The distribution of Ridgeless least squares interpolators

The Ridgeless minimum $\ell_2$-norm interpolator in overparametrized linear regression has attracted considerable attention in recent years in both machine learning and statistics communities. While it seems to defy conventional wisdom that overfitting leads to poor prediction, recent theoretical research on its $\ell_2$-type risks reveals that its norm minimizing property induces an `implicit regularization' that helps prediction in spite of interpolation. This paper takes a further step that aims at understanding its precise stochastic behavior as a statistical estimator. Specifically, we characterize the distribution of the Ridgeless interpolator in high dimensions, in terms of a Ridge estimator in an associated Gaussian sequence model with positive regularization, which provides a precise quantification of the prescribed implicit regularization in the most general distributional sense. Our distributional characterizations hold for general non-Gaussian random designs and extend uniformly to positively regularized Ridge estimators. As a direct application, we obtain a complete characterization for a general class of weighted $\ell_q$ risks of the Ridge(less) estimators that are previously only known for $q=2$ by random matrix methods. These weighted $\ell_q$ risks not only include the standard prediction and estimation errors, but also include the non-standard covariate shift settings. Our uniform characterizations further reveal a surprising feature of the commonly used generalized and $k$-fold cross-validation schemes: tuning the estimated $\ell_2$ prediction risk by these methods alone lead to simultaneous optimal $\ell_2$ in-sample, prediction and estimation risks, as well as the optimal length of debiased confidence intervals.
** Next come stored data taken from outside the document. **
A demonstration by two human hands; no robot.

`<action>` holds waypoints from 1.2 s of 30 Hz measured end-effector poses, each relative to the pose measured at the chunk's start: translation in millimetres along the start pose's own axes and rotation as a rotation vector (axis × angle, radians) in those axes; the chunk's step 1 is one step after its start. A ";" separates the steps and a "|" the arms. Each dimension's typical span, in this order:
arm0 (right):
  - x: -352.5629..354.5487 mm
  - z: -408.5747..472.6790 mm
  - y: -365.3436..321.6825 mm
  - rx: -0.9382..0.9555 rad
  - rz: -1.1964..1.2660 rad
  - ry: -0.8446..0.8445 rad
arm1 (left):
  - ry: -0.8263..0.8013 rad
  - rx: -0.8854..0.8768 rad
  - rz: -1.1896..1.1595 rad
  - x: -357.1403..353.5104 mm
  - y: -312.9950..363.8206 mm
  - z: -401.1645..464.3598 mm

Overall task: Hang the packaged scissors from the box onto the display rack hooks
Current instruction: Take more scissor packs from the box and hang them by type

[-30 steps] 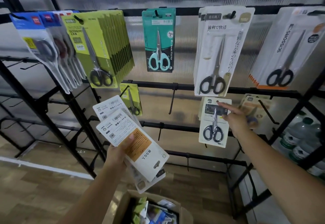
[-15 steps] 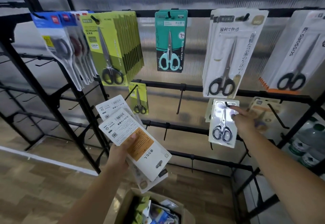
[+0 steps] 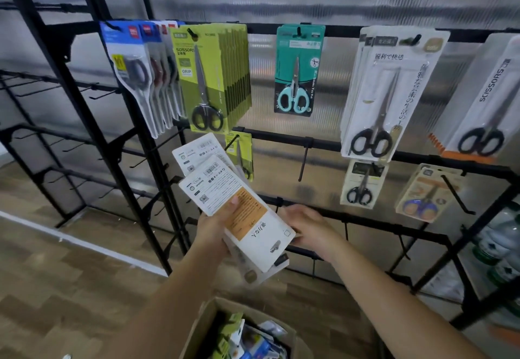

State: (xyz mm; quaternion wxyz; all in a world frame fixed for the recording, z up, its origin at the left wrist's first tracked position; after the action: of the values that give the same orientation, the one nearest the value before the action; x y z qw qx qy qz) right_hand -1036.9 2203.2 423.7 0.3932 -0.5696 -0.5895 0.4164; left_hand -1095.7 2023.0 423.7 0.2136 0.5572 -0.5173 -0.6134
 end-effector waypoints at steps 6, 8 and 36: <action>-33.9 -2.0 -11.4 0.159 -0.143 0.030 | -0.143 -0.125 0.020 -5.6 17.3 -14.5; -34.9 -2.7 -13.3 0.237 -0.149 0.109 | -0.197 -0.145 0.067 -3.3 25.5 -20.6; -85.6 -14.6 -62.6 0.320 0.327 -0.207 | 0.318 -1.430 1.730 17.5 108.3 -42.0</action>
State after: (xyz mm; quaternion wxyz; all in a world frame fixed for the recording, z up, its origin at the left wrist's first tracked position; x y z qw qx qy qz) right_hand -1041.2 2118.1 488.5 0.3431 -0.5422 -0.4534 0.6186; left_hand -1096.8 1951.2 516.7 0.8987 -0.1657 -0.2266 -0.3369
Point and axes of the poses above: each hand's wrist, its own z-axis towards the middle knuckle, its own x-axis out of the back of the hand, y = z × x, the point moved 1 cm from there along z, towards the middle knuckle, and after that the axes turned 13 degrees about -y, right-handed, at the moved point
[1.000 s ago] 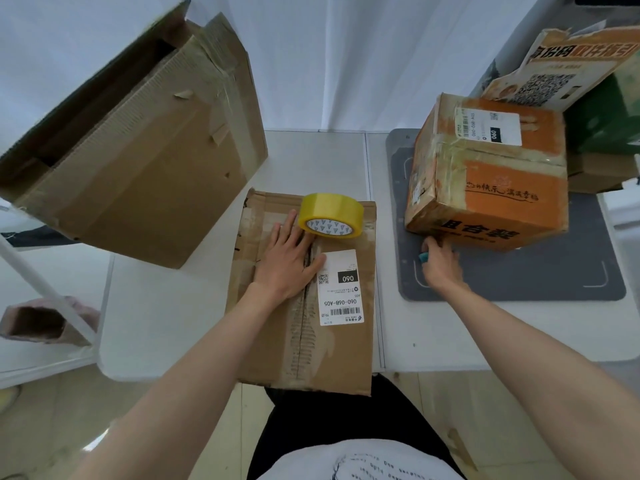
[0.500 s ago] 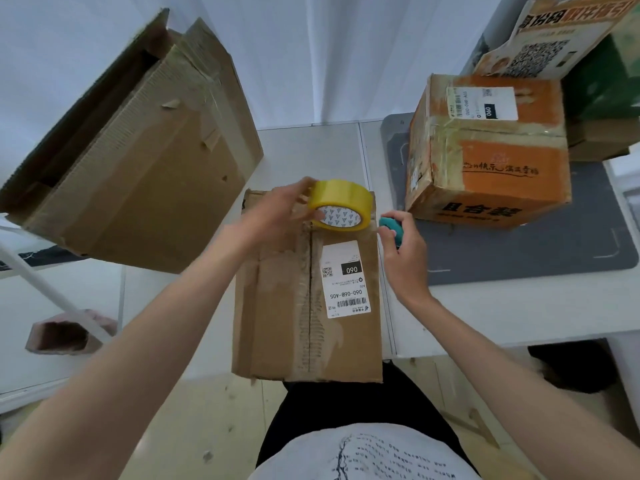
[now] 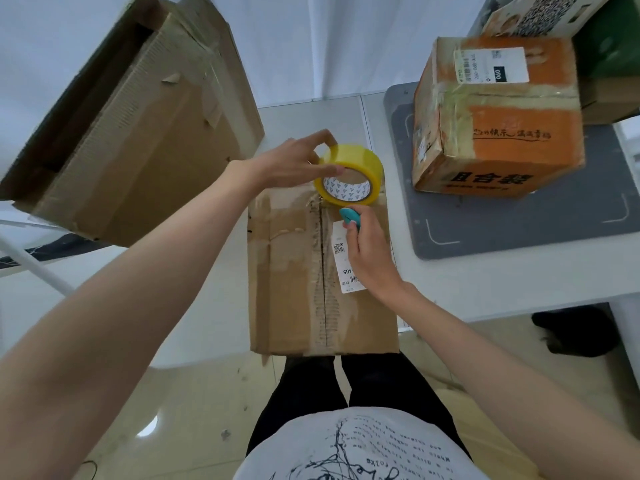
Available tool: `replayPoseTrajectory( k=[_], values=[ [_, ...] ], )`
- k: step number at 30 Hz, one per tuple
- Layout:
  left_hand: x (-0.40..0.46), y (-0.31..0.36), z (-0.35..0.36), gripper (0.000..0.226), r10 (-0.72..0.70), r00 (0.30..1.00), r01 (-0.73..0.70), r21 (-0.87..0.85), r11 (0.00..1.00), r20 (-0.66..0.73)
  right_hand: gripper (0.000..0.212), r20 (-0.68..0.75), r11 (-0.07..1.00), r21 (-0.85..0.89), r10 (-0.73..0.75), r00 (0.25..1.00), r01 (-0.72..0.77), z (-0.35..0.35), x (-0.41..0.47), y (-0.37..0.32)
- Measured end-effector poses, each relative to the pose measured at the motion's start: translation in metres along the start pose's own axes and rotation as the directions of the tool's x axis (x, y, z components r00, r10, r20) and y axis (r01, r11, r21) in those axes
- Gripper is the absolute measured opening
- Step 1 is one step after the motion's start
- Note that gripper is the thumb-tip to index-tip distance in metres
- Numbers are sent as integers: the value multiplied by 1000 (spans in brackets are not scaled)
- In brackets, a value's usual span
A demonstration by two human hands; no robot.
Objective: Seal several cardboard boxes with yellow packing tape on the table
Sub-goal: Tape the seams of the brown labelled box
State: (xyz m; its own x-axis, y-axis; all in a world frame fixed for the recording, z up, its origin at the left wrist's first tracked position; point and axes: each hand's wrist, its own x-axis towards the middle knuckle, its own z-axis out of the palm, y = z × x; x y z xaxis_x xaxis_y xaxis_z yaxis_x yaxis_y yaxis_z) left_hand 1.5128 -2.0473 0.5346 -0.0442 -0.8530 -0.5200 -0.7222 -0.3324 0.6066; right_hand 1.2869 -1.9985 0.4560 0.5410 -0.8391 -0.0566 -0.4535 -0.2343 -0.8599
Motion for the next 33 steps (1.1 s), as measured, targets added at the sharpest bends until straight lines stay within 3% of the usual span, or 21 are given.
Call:
replayPoseTrajectory(
  k=[4, 13, 22, 28, 33],
  values=[
    [-1, 0, 3, 48, 18, 999, -19, -27, 999, -31, 16, 38, 998, -52, 33, 999, -31, 14, 7, -9],
    [-2, 2, 5, 53, 60, 998, -59, 17, 998, -34, 12, -152, 987, -25, 154, 976, -160, 36, 24, -18],
    [0, 7, 2, 55, 87, 996, -86, 27, 996, -22, 24, -128, 950, -309, -4, 992, -36, 48, 37, -22],
    [0, 9, 2, 58, 114, 993, -113, 48, 992, -21, 30, -113, 868, -494, -1, 994, -55, 52, 41, -25],
    [2, 11, 3, 58, 145, 989, -142, 80, 987, -26, 32, -110, 856, -513, 6, 994, -62, 51, 40, -25]
  ],
)
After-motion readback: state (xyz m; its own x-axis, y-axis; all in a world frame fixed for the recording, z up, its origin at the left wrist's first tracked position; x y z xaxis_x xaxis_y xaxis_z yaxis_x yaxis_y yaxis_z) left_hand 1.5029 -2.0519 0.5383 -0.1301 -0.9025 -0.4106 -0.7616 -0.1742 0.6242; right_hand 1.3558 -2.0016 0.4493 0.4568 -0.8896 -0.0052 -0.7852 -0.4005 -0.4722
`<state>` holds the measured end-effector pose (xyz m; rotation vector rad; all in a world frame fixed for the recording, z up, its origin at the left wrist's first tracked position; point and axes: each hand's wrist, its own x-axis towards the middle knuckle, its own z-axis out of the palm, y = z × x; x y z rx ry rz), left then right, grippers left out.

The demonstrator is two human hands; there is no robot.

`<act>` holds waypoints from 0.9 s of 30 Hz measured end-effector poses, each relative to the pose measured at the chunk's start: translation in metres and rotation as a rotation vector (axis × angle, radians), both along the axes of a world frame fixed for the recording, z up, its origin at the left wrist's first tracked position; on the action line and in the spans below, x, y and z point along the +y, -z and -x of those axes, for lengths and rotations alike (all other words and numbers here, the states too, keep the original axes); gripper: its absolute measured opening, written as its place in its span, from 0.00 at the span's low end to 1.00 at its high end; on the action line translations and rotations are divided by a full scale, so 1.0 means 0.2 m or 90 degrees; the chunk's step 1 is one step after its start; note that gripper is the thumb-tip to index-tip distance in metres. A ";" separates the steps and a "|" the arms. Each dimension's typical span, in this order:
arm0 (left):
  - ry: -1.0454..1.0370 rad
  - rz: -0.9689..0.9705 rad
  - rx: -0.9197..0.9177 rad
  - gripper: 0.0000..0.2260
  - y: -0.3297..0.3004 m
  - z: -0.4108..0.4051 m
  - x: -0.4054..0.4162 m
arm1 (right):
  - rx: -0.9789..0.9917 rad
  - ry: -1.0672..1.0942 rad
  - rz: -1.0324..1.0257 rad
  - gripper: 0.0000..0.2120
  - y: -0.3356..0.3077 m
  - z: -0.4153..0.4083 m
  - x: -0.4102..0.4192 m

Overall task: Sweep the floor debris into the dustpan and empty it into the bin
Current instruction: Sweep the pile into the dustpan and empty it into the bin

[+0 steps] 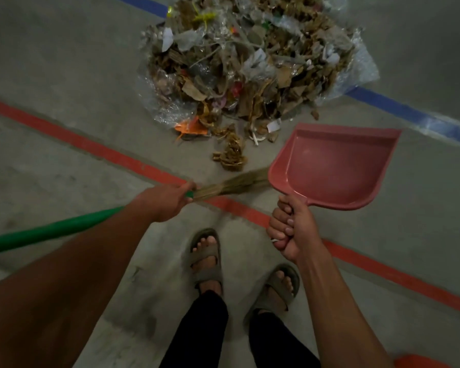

翻译：在过参数化线性回归中，无脊最小$\ell_2$范数插值器近年来在机器学习和统计学界引起了广泛关注。尽管它似乎违背了过拟合会导致预测性能下降的传统观念，但最近关于其$\ell_2$类风险的理论研究表明，其范数最小化特性诱导了一种“隐式正则化”，有助于在插值的同时提升预测性能。本文进一步深入，旨在理解其作为统计估计量的精确随机行为。具体而言，我们在高维条件下刻画了无脊插值器的分布，将其表述为一个具有正正则化项的关联高斯序列模型中的岭估计量，从而在最一般的分布意义上为所描述的隐式正则化提供了精确的量化。我们的分布刻画适用于一般的非高斯随机设计，并可一致地推广至正正则化的岭估计量。作为直接应用，我们获得了Ridge(less)估计量的一类广义加权$\ell_q$风险的完整刻画，而此前仅通过随机矩阵方法已知$q=2$的情形。这些加权$\ell_q$风险不仅包括标准的预测误差和估计误差，还涵盖了非标准的协变量偏移设置。我们的一致性刻画进一步揭示了常用的广义交叉验证和$k$折交叉验证方案的一个惊人特性：仅通过这些方法调整估计的$\ell_2$预测风险，即可同时实现最优的$\ell_2$样本内风险、预测风险和估计风险，以及最优的去偏置信区间长度。